Il a présenté le résultat de notre travail devant la salle. Il était génial. Applaudi deux fois plutôt qu’une. Il dit que c’est l’homme qu’il a vu lors de son dépistage qui lui a montré à parler et à dire ce qu’il pense. C’est lui qui a soigné sa tête. C’est lui qui lui a montré à ne pas avoir honte. C’est lui qui lui a montré la route.
Cet homme qui l’a aidé, c’est mon collègue de travail. Un colosse de plus de six pieds 5 pouces qui croit que ses jambes sont trop longues lorsque vient le temps de voyage en autobus.
Bien sûr, nous retrouvons ce genre d’histoire partout dans le monde. Je vous la partage parce qu’elle fait partie d’une des histoires que je côtoie au quotidien. Loin de moi l’idée de vous offrir un guide touristique, je veux écrire sur leur vie, leur réalité, leurs habitudes, leurs différences, et ce, dans toutes les sphères possibles et impossibles.
Je termine avec un léger parallèle. Au Québec, sa femme serait «probablement» vivante puisque nos services de santé l’auraient prise en charge. Elle aurait bénéficié d’une médication gratuite, d’un service personnalisé, d’un suivi rigoureux, d’hospitalisation au besoin, il n’y aurait pas eu de «rupture de marchandise» en ARV (antirétroviraux). Elle aurait vécu sa séropositivité d’une manière différente.

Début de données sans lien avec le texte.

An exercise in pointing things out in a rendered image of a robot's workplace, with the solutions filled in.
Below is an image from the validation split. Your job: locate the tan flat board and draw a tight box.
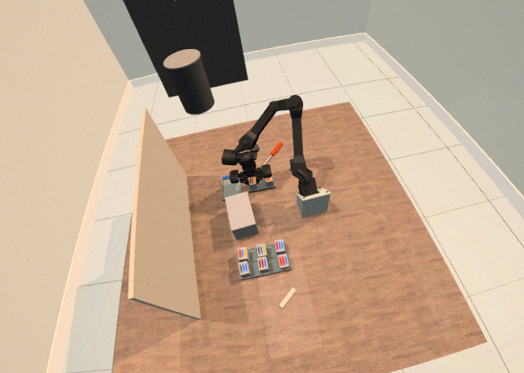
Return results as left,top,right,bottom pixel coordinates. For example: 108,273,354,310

Plus précisément, au cours de la dernière année, la région de l’extrême nord n’avait plus d’antirétroviraux. Ces trois mois sans médications leur ont semblé à tous interminables. Ces gens demeurent craintifs. Vous imaginez ce que ça signifie pour eux. La médication nécessaire à leur survie ne se trouve plus…L’équivalent d’un diabétique sans insuline…
Je continue, au Québec, la perte de ses moutons et de sa charrue aurait été moindre, son assurance aurait couvert une partie de sa perte.
Son poignet aurait été mieux soigné, il aurait été indemnisé par la SAAQ et n’aurait subi qu’une perte salariale partielle.
Et…Je vous entends d’ici…
Je sais…Au Québec, dans un contexte pareil, pas certain que sa maman aurait pu lui offrir autant…Elle aurait eu un emploi et n’aurait surement pu tout quitter pour le soutenir..
Leur force : leur famille, leur très grande famille.
Chair de poule.
RépondreSupprimerxx
Mon Alyne adorée
RépondreSupprimerJe te savais d'une grande écoute et je vois que maintenant, c'est un de tes atouts et se faisant, les gens me semblent en confiance avec toi et ton petit visage d'ange....continue de les écouter, c'est pour eux un réconfort,j'en suis certaine.
Prends bien soin de toi et d'eux!!
Ta meilleure
xxxxxxx
D'ici. que peut-on faire pour que l'aide se rende directement et soit plus efficace? Le sais-tu?